Proton Mail Says It’s “Politically Neutral” While Praising Republican Party

https://lemm.ee/post/53960993

Proton Mail Says It’s “Politically Neutral” While Praising Republican Party - lemm.ee

cross-posted from: https://lemmy.zip/post/30934764 [https://lemmy.zip/post/30934764] > > The “privacy-first” company surprised its user base when CEO Andy Yen lauded Trump on social media.

I’ve been looking in to degoogling and was considering Protonmail. Does anybody know of a good alternative? Espeically one that lets you have multiple email addresses?
I bit the bullet this month & bought a domain so I can assign mail handling and change providers without changing my email address. Currently using purelymail.com because they’re $10/year for as many addresses & domains as you want “within reason.” It’s apparently just one guy with some AWS instances, but it was very straightforward to set up.
Cheap email for everyone | Purelymail

The same applies to what I commented about Mxroute - Purelymail doesn’t cater to users who require end-to-end encryption, advanced privacy features, or those who need built-in security measures beyond standard email protocols, as it’s primarily focused on reliable email delivery and hosting rather than security-first communication.

Tuta would be a viable alternative to Proton. Purelymail is a one-person operation while Tuta is an stablished German company with proven security record.
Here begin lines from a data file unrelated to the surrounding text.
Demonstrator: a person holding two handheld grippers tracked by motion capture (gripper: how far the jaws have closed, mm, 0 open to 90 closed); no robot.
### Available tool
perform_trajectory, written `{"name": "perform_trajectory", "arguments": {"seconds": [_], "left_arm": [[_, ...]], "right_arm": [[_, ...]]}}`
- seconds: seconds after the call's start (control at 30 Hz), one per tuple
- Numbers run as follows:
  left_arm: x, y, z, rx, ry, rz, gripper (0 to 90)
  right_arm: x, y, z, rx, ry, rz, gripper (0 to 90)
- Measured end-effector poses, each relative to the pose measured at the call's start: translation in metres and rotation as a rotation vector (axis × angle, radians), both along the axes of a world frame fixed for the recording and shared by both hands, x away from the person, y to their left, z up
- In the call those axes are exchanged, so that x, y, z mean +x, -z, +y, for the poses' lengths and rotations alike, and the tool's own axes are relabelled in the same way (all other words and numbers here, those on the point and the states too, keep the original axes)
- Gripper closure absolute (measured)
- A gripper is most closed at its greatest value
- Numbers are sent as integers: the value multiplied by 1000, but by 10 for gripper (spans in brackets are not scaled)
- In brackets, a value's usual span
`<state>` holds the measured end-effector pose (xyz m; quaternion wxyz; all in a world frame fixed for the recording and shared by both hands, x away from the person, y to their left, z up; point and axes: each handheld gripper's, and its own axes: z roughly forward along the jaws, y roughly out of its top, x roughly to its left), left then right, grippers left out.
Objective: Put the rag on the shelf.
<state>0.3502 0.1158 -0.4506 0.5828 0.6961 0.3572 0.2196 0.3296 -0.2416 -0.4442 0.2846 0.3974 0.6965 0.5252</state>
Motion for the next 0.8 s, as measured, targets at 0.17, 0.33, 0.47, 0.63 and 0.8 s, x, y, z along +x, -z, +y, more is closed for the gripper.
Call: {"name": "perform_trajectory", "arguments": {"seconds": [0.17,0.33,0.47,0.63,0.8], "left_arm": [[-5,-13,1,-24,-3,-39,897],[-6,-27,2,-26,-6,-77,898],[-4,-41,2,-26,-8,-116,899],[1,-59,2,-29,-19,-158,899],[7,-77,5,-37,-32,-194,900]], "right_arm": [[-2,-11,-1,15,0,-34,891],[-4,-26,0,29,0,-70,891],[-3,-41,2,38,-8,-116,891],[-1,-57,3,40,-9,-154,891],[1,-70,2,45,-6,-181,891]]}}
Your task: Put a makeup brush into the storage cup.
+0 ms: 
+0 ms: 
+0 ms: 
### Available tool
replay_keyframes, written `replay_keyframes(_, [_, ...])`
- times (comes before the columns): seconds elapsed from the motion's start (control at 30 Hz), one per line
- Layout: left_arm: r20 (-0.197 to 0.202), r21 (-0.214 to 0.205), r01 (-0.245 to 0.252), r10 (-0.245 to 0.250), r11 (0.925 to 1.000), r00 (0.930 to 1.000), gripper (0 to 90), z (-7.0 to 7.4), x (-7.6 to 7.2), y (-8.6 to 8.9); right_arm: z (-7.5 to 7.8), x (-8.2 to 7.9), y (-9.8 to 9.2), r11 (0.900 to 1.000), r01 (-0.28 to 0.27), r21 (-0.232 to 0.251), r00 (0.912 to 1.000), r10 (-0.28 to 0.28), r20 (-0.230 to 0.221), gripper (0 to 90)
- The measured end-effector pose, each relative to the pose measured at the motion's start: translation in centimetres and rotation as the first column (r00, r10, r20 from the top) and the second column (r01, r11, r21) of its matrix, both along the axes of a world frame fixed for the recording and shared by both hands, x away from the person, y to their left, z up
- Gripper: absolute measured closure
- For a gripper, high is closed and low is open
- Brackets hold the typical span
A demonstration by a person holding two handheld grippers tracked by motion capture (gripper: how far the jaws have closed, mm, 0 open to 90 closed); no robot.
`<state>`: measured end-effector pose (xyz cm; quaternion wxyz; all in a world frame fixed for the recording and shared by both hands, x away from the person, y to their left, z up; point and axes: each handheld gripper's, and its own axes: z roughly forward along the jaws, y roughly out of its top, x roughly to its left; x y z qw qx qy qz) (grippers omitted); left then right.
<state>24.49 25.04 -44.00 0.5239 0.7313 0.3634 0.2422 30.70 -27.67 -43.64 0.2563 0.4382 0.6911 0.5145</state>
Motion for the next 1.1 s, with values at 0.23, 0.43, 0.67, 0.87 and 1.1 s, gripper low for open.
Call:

Yeah, I considered E2EE. Even set up PGP keys in Thunderbird and installed https///mailvelope.com . For E2EE to really be viable, your correspondents have to comply, and none of the people I email with have any interest. I even email with someone on proton, and they always reply to me in the clear.
I mean, as far as I’m concerned, if not for all the websites that ask for email to register, I wouldn’t be using it. No personal comms go via email.
I was dumb enough to walk away from that approach about 10 years ago. Ugh. But you’ve convinced me. The annual cost of a domain is lunch money for a week. The freedom it provides in this scenario is well worth it.
There’s a lot of domains you can get for the price of a single coffee, if you don’t insist on it being cute, readable, or one of the legacy TLDs. Between purelymail and a .top domain, it’s $15/year.

+1 for purelymail.

I’ve had my personal domain on gmail and most recently proton. Proton got too pricy when I wanted to add another couple of domains. After some research I landed on purelymail, and it’s been smooth sailing to set up and use.

What do you mean by “I bought a domain”? Is the domain has been rented or there is someone who sells domain for life and heritage?